Results : Of 1552 patients with CIAs, 174 (11.2%) were hyperuricemic: 39 (6.9%) with RA, 78 (15.5%) with AS, and 57 (11.8%) with PsA. Mean SU levels were 5.0 ± 2.3 mg/dL in CIAs (4.6 ± 3.1 in RA; 5.3 ± 1.5 in AS; 5.1 ± 2.0 in PsA) and 5.0 ± 1.4 mg/dL in controls, with 11.2% classified as hyperuricemic. CRP levels were significantly higher in hyperuricemic patients with AS (p=0.002), PsA (p=0.038), and controls (p<0.001), but not in RA (p=0.162). There were no significant differences in erythrocyte sedimentation rate (ESR) between normo- and hyperuricemic individuals in any of the groups studied.

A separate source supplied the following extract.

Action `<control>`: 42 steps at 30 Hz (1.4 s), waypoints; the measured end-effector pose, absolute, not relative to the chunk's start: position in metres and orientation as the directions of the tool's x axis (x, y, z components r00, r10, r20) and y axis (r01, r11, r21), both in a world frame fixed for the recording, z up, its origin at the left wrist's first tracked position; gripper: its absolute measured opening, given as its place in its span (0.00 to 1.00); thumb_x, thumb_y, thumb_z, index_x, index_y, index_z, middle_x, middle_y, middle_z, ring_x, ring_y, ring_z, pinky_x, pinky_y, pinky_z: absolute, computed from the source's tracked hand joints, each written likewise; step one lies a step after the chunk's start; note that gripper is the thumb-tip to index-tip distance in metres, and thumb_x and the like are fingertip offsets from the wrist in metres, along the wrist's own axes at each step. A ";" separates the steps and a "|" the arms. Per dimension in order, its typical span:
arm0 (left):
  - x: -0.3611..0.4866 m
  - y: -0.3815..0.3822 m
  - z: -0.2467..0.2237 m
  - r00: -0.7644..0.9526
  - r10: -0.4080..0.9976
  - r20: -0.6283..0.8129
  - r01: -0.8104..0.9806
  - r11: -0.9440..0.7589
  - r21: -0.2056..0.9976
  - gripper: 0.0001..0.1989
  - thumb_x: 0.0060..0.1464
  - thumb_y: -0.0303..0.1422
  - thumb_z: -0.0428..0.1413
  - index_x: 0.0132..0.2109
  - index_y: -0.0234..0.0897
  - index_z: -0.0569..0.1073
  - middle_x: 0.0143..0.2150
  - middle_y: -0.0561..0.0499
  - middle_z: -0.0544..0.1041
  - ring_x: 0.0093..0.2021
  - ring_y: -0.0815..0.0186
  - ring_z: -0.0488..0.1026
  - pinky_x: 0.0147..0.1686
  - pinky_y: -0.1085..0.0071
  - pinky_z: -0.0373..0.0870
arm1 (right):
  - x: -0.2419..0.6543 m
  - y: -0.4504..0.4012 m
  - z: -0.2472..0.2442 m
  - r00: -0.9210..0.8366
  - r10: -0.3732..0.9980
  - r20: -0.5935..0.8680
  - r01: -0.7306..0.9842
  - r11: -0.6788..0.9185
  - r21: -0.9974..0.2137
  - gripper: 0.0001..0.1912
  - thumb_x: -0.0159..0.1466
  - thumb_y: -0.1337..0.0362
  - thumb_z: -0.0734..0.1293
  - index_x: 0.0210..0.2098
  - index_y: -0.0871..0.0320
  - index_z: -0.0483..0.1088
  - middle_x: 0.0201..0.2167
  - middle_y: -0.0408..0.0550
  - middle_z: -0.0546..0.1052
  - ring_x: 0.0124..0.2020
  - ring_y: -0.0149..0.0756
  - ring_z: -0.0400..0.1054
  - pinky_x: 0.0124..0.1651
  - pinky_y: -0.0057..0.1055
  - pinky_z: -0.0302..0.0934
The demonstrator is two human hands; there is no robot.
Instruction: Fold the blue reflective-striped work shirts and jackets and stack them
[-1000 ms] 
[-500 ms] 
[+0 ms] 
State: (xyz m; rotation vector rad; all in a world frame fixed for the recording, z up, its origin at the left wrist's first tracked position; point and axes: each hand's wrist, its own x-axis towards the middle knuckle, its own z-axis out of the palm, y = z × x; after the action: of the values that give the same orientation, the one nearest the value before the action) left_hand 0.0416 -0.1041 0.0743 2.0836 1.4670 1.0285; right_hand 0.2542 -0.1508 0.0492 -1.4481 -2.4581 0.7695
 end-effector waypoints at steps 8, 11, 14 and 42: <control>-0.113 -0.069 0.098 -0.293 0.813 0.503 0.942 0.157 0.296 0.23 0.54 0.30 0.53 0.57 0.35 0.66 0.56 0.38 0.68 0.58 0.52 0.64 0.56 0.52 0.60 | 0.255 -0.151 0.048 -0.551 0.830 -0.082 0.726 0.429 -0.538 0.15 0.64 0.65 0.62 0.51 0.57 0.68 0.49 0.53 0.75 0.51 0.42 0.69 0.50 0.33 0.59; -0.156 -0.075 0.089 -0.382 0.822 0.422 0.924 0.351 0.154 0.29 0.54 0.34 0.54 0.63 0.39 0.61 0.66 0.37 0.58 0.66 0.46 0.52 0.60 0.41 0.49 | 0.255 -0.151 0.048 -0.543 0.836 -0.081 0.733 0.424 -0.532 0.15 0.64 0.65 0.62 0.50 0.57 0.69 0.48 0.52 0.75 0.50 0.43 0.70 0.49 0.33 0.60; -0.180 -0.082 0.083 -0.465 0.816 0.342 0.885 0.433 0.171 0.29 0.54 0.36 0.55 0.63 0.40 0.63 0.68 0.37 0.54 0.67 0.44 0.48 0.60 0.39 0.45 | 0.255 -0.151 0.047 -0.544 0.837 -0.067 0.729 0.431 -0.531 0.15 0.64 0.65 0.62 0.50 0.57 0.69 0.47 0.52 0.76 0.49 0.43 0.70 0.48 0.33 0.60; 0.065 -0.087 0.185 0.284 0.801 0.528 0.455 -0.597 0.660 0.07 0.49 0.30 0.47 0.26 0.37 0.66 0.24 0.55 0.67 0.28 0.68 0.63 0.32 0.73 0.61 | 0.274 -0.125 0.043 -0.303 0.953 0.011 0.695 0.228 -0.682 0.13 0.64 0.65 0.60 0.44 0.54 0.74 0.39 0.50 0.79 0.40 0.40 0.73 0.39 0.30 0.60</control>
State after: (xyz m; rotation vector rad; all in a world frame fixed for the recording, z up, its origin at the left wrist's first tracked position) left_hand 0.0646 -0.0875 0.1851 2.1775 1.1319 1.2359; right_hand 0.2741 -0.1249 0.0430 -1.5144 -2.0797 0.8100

The correlation between SU and CRP was not significant for RA (r=+0.1), AS (r=+0.03), or PsA (r=+0.17), but was moderate in controls (r=+0.43). No correlation was found between SU and ESR in any group studied. Regarding activity index, there were no significant differences between normo- and hyperuricemic individuals for DAS28 in RA (p=0.428) or PsA (p=0.659), nor for BASDAI in AS (p=0.9216). DAS28 components also showed no significant correlation with SU.
Conclusion : This study reveals a complex relationship between hyperuricemia and inflammation in CIAs. Although elevated CRP levels were associated with hyperuricemia in AS, PsA, and controls, this relationship did not extend to other markers such as ESR or activity index like DAS28 or BASDAI. These findings suggest that the interaction between hyperuricemia and inflammation varies according to the specific pathology, highlighting the need for additional research to better understand its clinical and pathophysiological implications within the context of chronic inflammatory arthritis.